EXERCISE: For the data below, work out the number of lines containing the string "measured" and answer with that number only.
____ COLLECTED DATA
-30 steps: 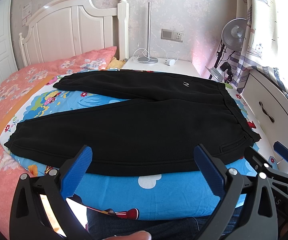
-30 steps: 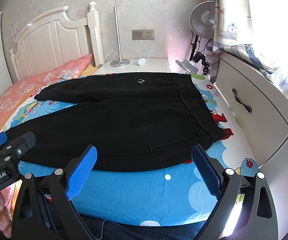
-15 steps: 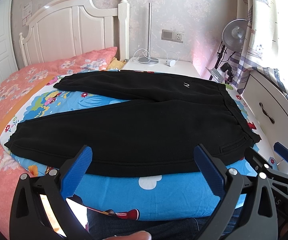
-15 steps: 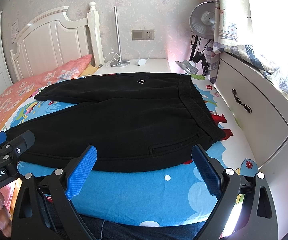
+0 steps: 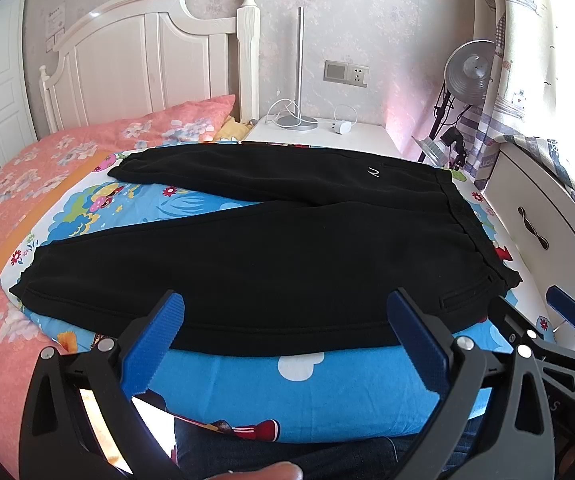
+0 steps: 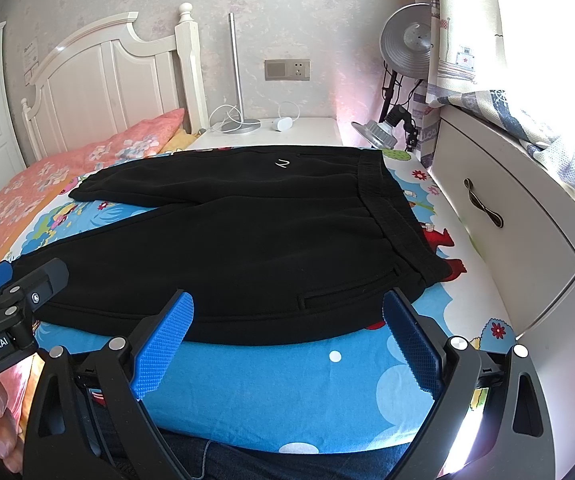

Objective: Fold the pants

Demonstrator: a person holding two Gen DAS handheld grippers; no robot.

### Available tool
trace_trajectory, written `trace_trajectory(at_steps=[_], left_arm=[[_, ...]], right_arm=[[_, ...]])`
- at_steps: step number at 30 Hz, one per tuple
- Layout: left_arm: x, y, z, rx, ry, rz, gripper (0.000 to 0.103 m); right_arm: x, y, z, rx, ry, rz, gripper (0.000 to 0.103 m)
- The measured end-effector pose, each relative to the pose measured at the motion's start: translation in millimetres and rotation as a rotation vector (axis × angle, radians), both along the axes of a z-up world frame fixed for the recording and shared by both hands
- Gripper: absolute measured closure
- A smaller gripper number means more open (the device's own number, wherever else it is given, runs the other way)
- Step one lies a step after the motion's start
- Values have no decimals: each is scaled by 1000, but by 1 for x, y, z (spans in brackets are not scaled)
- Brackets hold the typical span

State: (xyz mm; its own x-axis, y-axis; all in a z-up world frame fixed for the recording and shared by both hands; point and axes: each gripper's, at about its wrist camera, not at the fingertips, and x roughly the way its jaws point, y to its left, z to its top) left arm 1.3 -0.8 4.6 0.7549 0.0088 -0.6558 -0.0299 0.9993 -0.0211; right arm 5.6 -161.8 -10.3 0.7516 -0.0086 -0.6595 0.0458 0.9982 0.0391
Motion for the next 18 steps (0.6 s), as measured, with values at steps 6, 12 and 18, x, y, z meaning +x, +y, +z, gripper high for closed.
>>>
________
RESULT OF THE EXERCISE: 3